= Dataset =
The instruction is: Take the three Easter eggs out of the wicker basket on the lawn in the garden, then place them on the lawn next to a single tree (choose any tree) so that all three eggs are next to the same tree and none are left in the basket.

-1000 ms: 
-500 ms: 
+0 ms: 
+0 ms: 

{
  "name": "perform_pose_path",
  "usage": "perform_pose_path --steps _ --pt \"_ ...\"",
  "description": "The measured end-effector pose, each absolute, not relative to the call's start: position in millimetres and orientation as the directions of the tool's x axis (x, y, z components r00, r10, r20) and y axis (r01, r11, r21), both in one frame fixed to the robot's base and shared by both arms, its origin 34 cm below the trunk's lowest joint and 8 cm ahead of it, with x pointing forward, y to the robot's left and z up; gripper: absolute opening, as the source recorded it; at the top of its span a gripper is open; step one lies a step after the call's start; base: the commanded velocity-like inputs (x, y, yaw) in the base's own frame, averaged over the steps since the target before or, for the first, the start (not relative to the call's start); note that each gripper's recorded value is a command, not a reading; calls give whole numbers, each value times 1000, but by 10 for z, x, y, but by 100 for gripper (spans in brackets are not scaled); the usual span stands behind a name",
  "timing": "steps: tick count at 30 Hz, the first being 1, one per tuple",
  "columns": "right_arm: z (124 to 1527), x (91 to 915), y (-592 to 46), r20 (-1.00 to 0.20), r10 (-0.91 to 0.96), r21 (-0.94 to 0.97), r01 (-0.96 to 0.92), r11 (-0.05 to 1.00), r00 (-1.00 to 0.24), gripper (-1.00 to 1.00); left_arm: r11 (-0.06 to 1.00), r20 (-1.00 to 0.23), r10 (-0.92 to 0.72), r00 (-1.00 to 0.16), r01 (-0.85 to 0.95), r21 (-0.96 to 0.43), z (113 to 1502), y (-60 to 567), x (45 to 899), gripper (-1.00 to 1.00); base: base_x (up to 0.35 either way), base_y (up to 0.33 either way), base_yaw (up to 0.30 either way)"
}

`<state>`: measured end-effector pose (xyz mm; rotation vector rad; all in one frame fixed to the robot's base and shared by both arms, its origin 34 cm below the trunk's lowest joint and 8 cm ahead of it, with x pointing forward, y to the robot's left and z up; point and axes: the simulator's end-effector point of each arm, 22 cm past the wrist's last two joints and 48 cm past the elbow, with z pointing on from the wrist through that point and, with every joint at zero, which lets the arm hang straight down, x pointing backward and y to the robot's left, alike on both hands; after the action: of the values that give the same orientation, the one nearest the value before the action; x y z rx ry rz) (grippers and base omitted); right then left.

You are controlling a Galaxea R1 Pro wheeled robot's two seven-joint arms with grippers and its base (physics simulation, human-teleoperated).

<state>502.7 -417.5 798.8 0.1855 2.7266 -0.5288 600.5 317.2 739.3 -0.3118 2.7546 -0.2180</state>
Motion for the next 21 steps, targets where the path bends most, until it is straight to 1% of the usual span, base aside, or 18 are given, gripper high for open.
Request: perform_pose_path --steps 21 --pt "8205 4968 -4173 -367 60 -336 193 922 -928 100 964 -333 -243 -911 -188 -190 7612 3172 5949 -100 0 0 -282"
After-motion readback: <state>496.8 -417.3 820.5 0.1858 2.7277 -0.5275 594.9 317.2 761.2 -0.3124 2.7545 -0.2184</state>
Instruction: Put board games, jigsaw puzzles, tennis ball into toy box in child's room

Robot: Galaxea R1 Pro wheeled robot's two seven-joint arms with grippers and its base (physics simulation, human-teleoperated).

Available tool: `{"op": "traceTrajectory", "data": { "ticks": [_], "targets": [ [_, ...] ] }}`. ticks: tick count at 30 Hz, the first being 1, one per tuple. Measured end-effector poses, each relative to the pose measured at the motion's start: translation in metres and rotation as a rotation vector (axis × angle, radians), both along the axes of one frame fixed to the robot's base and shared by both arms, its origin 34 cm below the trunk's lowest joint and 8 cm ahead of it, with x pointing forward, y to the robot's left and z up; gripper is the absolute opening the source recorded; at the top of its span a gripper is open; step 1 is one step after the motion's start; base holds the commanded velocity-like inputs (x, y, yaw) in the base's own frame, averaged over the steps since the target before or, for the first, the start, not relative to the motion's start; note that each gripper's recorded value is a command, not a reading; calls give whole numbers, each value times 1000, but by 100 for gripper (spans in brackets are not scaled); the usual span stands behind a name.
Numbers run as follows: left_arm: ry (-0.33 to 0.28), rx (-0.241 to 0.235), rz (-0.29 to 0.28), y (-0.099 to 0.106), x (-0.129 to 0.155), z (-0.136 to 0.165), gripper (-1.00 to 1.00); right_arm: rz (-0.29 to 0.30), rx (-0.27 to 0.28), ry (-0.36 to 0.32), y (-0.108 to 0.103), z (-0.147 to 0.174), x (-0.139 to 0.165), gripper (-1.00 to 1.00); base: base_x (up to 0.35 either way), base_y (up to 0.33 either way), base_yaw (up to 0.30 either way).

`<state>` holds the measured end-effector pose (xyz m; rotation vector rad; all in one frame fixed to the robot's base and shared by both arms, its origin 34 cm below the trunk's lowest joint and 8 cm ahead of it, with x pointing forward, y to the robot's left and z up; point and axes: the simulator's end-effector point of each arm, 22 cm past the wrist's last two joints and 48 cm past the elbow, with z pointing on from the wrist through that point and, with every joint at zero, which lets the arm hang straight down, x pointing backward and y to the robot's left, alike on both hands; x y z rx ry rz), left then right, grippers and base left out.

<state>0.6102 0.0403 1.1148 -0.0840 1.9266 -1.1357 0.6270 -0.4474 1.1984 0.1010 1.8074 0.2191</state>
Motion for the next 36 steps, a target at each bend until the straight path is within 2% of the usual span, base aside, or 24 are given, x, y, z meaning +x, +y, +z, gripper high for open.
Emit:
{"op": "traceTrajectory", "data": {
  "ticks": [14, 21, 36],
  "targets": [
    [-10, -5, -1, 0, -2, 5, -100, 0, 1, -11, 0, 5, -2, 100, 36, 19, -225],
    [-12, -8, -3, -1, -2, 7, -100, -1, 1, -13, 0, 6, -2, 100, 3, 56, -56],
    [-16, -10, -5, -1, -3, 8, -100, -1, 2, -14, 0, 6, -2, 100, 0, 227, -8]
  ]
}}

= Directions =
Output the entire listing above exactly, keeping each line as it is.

= Answer section =
The instruction is: Take the three Easter eggs out of the wicker basket on the lawn in the garden, then place them on the lawn next to a single tree (choose any tree) so that all three eggs are next to the same tree and none are left in the basket.

-1000 ms: 
-500 ms: 
+0 ms: 
+0 ms: 

{
  "name": "perform_pose_path",
  "usage": "perform_pose_path --steps _ --pt \"_ ...\"",
  "description": "The measured end-effector pose, each absolute, not relative to the call's start: position in millimetres and orientation as the directions of the tool's x axis (x, y, z components r00, r10, r20) and y axis (r01, r11, r21), both in one frame fixed to the robot's base and shared by both arms, its origin 34 cm below the trunk's lowest joint and 8 cm ahead of it, with x pointing forward, y to the robot's left and z up; gripper: absolute opening, as the source recorded it; at the top of its span a gripper is open; step one lies a step after the call's start; base: the commanded velocity-like inputs (x, y, yaw) in the base's own frame, averaged over the steps since the target before or, for the first, the start (not relative to the call's start); note that each gripper's recorded value is a command, not a reading; calls give whole numbers, each value times 1000, but by 10 for z, x, y, but by 100 for gripper (spans in brackets are not scaled); the usual span stands behind a name",
  "timing": "steps: tick count at 30 Hz, the first being 1, one per tuple",
  "columns": "right_arm: z (124 to 1527), x (91 to 915), y (-592 to 46), r20 (-1.00 to 0.20), r10 (-0.91 to 0.96), r21 (-0.94 to 0.97), r01 (-0.96 to 0.92), r11 (-0.05 to 1.00), r00 (-1.00 to 0.24), gripper (-1.00 to 1.00); left_arm: r11 (-0.06 to 1.00), r20 (-1.00 to 0.23), r10 (-0.92 to 0.72), r00 (-1.00 to 0.16), r01 (-0.85 to 0.95), r21 (-0.96 to 0.43), z (113 to 1502), y (-60 to 567), x (45 to 899), gripper (-1.00 to 1.00); base: base_x (up to 0.35 either way), base_y (up to 0.33 either way), base_yaw (up to 0.30 either way)"
}

`<state>`: measured end-effector pose (xyz mm; rotation vector rad; all in one frame fixed to the robot's base and shared by both arms, its origin 34 cm below the trunk's lowest joint and 8 cm ahead of it, with x pointing forward, y to the robot's left and z up; point and axes: the simulator's end-effector point of each arm, 22 cm past the wrist's last two joints and 48 cm past the elbow, with z pointing on from the wrist through that point and, with every joint at zero, which lets the arm hang straight down, x pointing backward and y to the robot's left, alike on both hands; after the action: of the values that give the same orientation, the one nearest the value before the action; x y z rx ry rz) (grippers and base omitted); right then left.

You are controlling a Galaxea R1 Pro wheeled robot's two seven-joint arms with grippers and its base (physics simulation, human-teleoperated).

<state>502.7 -417.5 798.8 0.1855 2.7266 -0.5288 600.5 317.2 739.3 -0.3118 2.7546 -0.2180</state>
Motion for the next 21 steps, targets where the path bends most, until it is straight to 1% of the usual span, base aside, or 18 are given, gripper high for open.
Request: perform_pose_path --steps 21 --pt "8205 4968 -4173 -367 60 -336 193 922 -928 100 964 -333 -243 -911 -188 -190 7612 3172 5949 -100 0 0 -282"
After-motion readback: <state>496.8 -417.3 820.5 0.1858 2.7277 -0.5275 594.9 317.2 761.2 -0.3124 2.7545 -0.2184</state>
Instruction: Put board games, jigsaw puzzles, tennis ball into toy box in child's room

Robot: Galaxea R1 Pro wheeled robot's two seven-joint arms with grippers and its base (physics simulation, human-teleoperated).

Available tool: `{"op": "traceTrajectory", "data": { "ticks": [_], "targets": [ [_, ...] ] }}`. ticks: tick count at 30 Hz, the first being 1, one per tuple. Measured end-effector poses, each relative to the pose measured at the motion's start: translation in metres and rotation as a rotation vector (axis × angle, radians), both along the axes of one frame fixed to the robot's base and shared by both arms, its origin 34 cm below the trunk's lowest joint and 8 cm ahead of it, with x pointing forward, y to the robot's left and z up; gripper is the absolute opening the source recorded; at the top of its span a gripper is open; step 1 is one step after the motion's start; base holds the commanded velocity-like inputs (x, y, yaw) in the base's own frame, averaged over the steps since the target before or, for the first, the start, not relative to the motion's start; note that each gripper's recorded value is a command, not a reading; calls give whole numbers, each value times 1000, but by 100 for gripper (spans in brackets are not scaled); the usual span stands behind a name.
Numbers run as follows: left_arm: ry (-0.33 to 0.28), rx (-0.241 to 0.235), rz (-0.29 to 0.28), y (-0.099 to 0.106), x (-0.129 to 0.155), z (-0.136 to 0.165), gripper (-1.00 to 1.00); right_arm: rz (-0.29 to 0.30), rx (-0.27 to 0.28), ry (-0.36 to 0.32), y (-0.108 to 0.103), z (-0.147 to 0.174), x (-0.139 to 0.165), gripper (-1.00 to 1.00); base: base_x (up to 0.35 either way), base_y (up to 0.33 either way), base_yaw (up to 0.30 either way).

`<state>` holds the measured end-effector pose (xyz m; rotation vector rad; all in one frame fixed to the robot's base and shared by both arms, its origin 34 cm below the trunk's lowest joint and 8 cm ahead of it, with x pointing forward, y to the robot's left and z up; point and axes: the simulator's end-effector point of each arm, 22 cm past the wrist's last two joints and 48 cm past the elbow, with z pointing on from the wrist through that point and, with every joint at zero, which lets the arm hang straight down, x pointing backward and y to the robot's left, alike on both hands; x y z rx ry rz), left then right, grippers and base left out.

<state>0.6102 0.0403 1.1148 -0.0840 1.9266 -1.1357 0.6270 -0.4474 1.1984 0.1010 1.8074 0.2191</state>
Motion for the next 36 steps, a target at each bend until the straight path is within 2% of the usual span, base aside, or 24 are given, x, y, z meaning +x, +y, +z, gripper high for open.
Emit:
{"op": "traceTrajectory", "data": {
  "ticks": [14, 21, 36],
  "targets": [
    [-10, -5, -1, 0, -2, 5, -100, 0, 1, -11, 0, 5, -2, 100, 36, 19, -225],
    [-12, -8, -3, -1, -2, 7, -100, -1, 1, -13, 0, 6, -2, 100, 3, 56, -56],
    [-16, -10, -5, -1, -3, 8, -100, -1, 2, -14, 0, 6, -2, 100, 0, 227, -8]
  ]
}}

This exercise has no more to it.